Exercise
Could you return each line below without altering a word?

═══ Given data

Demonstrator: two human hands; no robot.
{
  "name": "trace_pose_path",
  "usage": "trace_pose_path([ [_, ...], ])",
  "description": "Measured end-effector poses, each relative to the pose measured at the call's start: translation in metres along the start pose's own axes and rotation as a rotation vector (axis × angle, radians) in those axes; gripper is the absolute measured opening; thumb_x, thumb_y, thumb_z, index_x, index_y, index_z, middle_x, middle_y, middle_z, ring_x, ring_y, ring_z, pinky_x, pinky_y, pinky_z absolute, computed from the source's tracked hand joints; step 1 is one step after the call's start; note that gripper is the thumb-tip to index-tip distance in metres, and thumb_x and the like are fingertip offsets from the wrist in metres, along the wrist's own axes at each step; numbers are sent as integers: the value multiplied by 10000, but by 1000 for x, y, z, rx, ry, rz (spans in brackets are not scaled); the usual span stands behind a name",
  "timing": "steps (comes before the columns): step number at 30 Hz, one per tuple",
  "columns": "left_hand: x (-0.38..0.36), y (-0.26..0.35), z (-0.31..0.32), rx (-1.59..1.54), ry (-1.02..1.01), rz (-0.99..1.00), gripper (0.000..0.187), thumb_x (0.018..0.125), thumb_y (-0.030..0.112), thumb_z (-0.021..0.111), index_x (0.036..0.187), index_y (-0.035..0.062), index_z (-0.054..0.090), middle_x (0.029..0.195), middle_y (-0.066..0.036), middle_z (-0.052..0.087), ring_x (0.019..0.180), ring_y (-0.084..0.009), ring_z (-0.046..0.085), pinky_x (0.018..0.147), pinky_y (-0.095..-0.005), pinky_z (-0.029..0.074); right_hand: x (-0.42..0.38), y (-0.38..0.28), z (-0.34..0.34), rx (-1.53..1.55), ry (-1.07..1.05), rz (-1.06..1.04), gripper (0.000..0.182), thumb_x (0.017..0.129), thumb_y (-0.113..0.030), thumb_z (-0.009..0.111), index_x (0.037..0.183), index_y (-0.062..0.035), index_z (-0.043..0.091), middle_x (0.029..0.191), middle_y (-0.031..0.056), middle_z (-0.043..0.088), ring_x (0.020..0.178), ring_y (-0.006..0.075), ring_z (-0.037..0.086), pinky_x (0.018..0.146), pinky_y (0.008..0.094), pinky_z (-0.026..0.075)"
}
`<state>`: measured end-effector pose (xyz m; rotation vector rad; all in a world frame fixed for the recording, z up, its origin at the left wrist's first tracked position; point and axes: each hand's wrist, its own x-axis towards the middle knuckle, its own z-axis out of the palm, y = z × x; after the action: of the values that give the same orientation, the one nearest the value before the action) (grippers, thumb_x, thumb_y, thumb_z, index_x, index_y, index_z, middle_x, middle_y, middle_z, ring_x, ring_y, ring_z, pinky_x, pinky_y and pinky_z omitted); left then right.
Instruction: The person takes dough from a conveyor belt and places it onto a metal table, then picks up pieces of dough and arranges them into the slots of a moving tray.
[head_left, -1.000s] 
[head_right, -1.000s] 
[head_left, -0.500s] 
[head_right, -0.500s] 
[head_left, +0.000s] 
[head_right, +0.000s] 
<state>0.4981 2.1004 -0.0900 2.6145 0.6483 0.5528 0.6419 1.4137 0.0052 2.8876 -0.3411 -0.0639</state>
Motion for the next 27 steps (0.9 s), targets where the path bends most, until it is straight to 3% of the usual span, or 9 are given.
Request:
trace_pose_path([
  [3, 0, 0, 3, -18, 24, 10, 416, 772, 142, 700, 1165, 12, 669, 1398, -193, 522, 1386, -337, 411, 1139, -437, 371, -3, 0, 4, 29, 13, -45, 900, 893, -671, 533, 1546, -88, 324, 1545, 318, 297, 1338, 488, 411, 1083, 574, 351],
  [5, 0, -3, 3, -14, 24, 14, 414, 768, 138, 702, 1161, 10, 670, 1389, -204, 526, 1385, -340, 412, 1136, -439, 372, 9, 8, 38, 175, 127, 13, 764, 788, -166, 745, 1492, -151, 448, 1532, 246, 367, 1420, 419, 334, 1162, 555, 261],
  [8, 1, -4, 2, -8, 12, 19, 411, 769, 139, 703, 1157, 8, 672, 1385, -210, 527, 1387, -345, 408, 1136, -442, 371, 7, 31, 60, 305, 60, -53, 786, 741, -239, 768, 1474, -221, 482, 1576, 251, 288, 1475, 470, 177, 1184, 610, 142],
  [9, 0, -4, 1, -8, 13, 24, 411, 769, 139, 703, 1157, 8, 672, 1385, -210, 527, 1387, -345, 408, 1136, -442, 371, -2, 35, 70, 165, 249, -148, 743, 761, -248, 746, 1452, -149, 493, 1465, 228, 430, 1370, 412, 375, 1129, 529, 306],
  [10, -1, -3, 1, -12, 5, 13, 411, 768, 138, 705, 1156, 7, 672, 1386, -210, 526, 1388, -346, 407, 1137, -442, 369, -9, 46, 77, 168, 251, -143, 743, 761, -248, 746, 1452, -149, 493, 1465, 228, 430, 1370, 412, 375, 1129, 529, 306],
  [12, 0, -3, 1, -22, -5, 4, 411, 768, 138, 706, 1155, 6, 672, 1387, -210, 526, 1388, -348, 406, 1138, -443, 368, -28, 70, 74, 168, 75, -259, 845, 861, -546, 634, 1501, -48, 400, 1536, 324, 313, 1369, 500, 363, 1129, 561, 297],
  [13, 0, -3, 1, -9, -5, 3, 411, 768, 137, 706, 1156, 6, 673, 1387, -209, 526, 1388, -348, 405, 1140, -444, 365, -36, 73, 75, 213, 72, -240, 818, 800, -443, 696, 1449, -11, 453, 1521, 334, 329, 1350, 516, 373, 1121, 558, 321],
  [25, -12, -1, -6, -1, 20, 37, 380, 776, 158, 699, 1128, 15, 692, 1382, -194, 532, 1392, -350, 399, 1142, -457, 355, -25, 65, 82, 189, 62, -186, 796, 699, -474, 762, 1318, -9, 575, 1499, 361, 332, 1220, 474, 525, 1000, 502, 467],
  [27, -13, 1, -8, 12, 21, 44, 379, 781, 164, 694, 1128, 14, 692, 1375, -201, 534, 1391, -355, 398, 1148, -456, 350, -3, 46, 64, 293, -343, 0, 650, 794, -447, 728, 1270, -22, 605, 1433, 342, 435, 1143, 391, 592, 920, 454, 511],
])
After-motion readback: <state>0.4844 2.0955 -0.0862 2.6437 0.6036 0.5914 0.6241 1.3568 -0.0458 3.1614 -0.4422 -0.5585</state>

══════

Response for this exercise
Demonstrator: two human hands; no robot.
{
  "name": "trace_pose_path",
  "usage": "trace_pose_path([ [_, ...], ])",
  "description": "Measured end-effector poses, each relative to the pose measured at the call's start: translation in metres along the start pose's own axes and rotation as a rotation vector (axis × angle, radians) in those axes; gripper is the absolute measured opening; thumb_x, thumb_y, thumb_z, index_x, index_y, index_z, middle_x, middle_y, middle_z, ring_x, ring_y, ring_z, pinky_x, pinky_y, pinky_z absolute, computed from the source's tracked hand joints; step 1 is one step after the call's start; note that gripper is the thumb-tip to index-tip distance in metres, and thumb_x and the like are fingertip offsets from the wrist in metres, along the wrist's own axes at each step; numbers are sent as integers: the value multiplied by 10000, but by 1000 for x, y, z, rx, ry, rz (spans in brackets are not scaled); the usual span stands behind a name",
  "timing": "steps (comes before the columns): step number at 30 Hz, one per tuple",
  "columns": "left_hand: x (-0.38..0.36), y (-0.26..0.35), z (-0.31..0.32), rx (-1.59..1.54), ry (-1.02..1.01), rz (-0.99..1.00), gripper (0.000..0.187), thumb_x (0.018..0.125), thumb_y (-0.030..0.112), thumb_z (-0.021..0.111), index_x (0.036..0.187), index_y (-0.035..0.062), index_z (-0.054..0.090), middle_x (0.029..0.195), middle_y (-0.066..0.036), middle_z (-0.052..0.087), ring_x (0.019..0.180), ring_y (-0.084..0.009), ring_z (-0.046..0.085), pinky_x (0.018..0.147), pinky_y (-0.095..-0.005), pinky_z (-0.029..0.074); right_hand: x (-0.42..0.38), y (-0.38..0.28), z (-0.34..0.34), rx (-1.53..1.55), ry (-1.07..1.05), rz (-1.06..1.04), gripper (0.000..0.182), thumb_x (0.017..0.129), thumb_y (-0.113..0.030), thumb_z (-0.009..0.111), index_x (0.037..0.183), index_y (-0.062..0.035), index_z (-0.043..0.091), middle_x (0.029..0.191), middle_y (-0.031..0.056), middle_z (-0.043..0.088), ring_x (0.020..0.178), ring_y (-0.006..0.075), ring_z (-0.037..0.086), pinky_x (0.018..0.146), pinky_y (0.008..0.094), pinky_z (-0.026..0.075)"
}
`<state>`: measured end-effector pose (xyz m; rotation vector rad; all in a world frame fixed for the recording, z up, its origin at the left wrist's first tracked position; point and axes: each hand's wrist, its own x-axis towards the middle knuckle, its own z-axis out of the palm, y = z × x; after the action: of the values that give the same orientation, the one nearest the value before the action) (grippers, thumb_x, thumb_y, thumb_z, index_x, index_y, index_z, middle_x, middle_y, middle_z, ring_x, ring_y, ring_z, pinky_x, pinky_y and pinky_z omitted); left then right.
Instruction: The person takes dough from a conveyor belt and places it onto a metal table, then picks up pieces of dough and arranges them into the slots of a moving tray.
[head_left, -1.000s] 
[head_right, -1.000s] 
[head_left, -0.500s] 
[head_right, -0.500s] 
[head_left, +0.000s] 
[head_right, +0.000s] 
<state>0.4981 2.1004 -0.0900 2.6145 0.6483 0.5528 0.6419 1.4137 0.0052 2.8876 -0.3411 -0.0639</state>
Motion for the next 27 steps (0.9 s), targets where the path bends most, until it is straight to 3% of the usual span, or 9 are given.
Request:
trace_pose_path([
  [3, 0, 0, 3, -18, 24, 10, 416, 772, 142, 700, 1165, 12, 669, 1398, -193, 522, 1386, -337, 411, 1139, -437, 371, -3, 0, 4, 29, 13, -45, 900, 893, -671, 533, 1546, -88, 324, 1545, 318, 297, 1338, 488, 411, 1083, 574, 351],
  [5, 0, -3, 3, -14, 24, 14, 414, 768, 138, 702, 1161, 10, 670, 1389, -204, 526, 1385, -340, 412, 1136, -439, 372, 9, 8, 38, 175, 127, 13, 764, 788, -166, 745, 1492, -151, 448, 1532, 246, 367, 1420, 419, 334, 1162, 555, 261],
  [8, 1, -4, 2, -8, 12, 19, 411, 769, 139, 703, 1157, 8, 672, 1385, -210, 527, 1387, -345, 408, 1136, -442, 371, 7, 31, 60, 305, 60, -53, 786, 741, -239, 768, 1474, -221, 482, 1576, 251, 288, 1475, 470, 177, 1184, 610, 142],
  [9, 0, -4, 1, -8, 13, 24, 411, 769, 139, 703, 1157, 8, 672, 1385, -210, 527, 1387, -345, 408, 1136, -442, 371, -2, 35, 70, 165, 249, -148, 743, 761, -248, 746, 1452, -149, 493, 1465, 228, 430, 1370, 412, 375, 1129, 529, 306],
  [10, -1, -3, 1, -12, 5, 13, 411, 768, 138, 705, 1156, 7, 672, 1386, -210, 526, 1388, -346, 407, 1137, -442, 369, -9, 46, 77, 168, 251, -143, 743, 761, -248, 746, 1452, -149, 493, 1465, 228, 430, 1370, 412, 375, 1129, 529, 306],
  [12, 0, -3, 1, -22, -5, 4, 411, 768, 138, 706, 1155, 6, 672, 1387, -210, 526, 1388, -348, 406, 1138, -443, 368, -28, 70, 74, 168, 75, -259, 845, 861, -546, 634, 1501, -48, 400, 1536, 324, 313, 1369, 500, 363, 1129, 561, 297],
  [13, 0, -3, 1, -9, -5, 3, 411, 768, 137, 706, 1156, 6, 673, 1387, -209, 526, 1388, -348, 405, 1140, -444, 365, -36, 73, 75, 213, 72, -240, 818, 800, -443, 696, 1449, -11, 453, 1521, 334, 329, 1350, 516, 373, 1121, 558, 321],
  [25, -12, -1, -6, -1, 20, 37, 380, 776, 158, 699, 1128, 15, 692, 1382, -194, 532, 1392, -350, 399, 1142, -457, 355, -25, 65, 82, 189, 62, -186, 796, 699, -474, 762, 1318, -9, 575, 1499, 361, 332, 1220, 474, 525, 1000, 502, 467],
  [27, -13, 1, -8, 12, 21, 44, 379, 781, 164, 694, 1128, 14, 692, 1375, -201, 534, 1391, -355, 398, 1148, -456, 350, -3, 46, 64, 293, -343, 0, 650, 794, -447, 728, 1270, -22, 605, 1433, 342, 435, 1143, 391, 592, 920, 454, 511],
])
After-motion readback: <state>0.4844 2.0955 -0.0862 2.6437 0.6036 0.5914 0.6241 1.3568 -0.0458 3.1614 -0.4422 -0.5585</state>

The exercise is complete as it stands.